Он сам почти верил своим словам. Мало ли людей выздоровело, хотя им было хуже, чем ей? А чего тогда еще желать? Все остальное уладится! Что ему Лиза? Да он отошлет ее прочь, немедленно, как только найдет другую прислугу. Остаться одному со своей чудесной женой и маленьким сыном — больше ему ничего и не надо!

Но больная покачала головой:

— Не убивайся, Якоб! Ни к чему, если мы знаем, что на все воля Божья. Куда лучше смотреть правде в глаза, тогда можно будет спокойно говорить о чем угодно.

Однако эта мысль как раз и страшила мужа.

— Нет, тебе не следует говорить о смерти, — горячо настаивал он. — Доктор тоже так считает. «Только не позволяйте ей внушить себе, будто она умирает, — сказал он, — в ее состоянии это крайне опасно… Такая навязчивая идея просто убьет ее, хотя бы даже по здоровью она могла выжить», — сказал он… Нет, ты не должна думать о смерти. Я совсем не против твоей беседы со священником, возможно, она пойдет тебе на пользу, ты и сама утверждаешь, что чувствуешь себя лучше… Но теперь, пожалуйста, забудь о ней! Думай обо всем, чем ты станешь заниматься, когда опять наберешься сил.

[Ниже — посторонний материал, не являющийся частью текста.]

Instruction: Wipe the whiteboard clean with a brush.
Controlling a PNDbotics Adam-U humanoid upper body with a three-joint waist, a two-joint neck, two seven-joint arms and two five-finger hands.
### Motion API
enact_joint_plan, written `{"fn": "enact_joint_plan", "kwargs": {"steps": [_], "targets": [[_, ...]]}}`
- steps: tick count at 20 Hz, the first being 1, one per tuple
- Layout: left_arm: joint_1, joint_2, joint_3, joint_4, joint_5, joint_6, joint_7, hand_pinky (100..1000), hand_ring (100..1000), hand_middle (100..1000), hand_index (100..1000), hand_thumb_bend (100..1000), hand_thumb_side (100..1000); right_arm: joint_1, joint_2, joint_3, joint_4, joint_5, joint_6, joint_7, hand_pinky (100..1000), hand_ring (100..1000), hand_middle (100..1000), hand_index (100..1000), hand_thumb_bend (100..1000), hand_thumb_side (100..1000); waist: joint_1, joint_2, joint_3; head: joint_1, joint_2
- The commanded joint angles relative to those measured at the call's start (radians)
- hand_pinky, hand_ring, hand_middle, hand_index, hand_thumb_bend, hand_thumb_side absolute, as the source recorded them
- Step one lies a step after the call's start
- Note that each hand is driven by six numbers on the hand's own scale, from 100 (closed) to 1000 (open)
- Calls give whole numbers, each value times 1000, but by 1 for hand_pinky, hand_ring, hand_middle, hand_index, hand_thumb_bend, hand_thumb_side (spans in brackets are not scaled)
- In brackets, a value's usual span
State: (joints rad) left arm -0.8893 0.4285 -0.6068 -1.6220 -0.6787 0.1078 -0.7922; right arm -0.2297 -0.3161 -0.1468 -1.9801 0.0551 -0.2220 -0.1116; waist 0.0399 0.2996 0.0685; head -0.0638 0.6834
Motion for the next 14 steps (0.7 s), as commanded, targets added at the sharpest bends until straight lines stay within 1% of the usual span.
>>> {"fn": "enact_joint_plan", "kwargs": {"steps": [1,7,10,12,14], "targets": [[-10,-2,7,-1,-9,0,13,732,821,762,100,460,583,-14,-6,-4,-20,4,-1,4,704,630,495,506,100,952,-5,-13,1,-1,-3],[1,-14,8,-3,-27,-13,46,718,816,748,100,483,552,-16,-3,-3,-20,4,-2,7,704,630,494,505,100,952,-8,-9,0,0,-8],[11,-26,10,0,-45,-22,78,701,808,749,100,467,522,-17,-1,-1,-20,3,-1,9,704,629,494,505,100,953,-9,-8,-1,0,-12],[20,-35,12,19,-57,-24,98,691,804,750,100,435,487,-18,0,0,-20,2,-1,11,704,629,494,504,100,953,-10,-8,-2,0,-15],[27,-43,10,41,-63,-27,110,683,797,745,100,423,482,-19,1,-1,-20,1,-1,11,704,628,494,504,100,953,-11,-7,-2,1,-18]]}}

Кристина снисходительно улыбнулась, как улыбаются своенравному ребенку, которого пока что хотят ублажить.

— Тогда давай поговорим о том, что будет, если меня не станет… Это ведь может случиться, и ты опять женишься…

Мельник вздрогнул: этой темы он втайне боялся больше всего.

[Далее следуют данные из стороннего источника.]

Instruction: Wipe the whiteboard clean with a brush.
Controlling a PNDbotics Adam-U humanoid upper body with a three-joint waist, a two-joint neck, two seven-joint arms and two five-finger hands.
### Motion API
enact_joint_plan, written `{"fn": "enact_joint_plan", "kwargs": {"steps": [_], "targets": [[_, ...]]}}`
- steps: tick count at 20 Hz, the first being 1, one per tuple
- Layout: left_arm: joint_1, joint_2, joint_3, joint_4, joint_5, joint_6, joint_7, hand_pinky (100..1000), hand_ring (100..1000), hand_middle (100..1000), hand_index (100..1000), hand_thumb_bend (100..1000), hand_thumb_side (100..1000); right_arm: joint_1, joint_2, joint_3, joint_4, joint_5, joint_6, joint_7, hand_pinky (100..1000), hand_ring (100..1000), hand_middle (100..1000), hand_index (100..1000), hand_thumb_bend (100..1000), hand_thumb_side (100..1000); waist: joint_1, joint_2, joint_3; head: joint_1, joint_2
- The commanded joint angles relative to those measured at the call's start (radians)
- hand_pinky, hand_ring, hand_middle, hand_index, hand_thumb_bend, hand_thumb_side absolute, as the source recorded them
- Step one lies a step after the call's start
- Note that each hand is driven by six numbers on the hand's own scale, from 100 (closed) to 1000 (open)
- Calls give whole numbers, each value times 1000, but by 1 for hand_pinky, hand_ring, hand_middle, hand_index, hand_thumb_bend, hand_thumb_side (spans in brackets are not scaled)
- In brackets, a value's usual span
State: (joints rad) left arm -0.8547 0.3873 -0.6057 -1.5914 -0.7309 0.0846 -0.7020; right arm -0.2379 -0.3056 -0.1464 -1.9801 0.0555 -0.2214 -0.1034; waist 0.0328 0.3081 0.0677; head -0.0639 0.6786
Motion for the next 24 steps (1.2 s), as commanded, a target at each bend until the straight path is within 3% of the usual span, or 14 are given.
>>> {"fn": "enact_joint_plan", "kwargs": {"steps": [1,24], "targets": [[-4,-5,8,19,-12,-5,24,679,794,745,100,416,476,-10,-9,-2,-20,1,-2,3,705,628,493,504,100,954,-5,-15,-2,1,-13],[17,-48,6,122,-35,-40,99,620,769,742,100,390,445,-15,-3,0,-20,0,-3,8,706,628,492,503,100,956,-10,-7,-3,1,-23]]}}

Один король в подобном положении, рыдая, вскричал: «Oh поп, поп — jamais! jeprendrais ипе maitresse!».[2] Мельник ограничился тем, что замотал головой, загородился руками и жалобно застонал, показывая, насколько он далек от помыслов завести в своем мельничном королевстве новую королеву. Он слишком хорошо знал, что от «любовницы» всего один шаг до «госпожи и повелительницы»; это было известно и его супруге, почему она упорно не оставляла сию тему, вновь устремив на мужа снисходительный взгляд, к которому теперь примешивалась ироническая тревога.

вернуться

2

Это французское изречение, означающее: «Нет-нет, ни за что! Я лучше заведу любовницу!» — приписывается английскому королю Георгу II (1683–1760).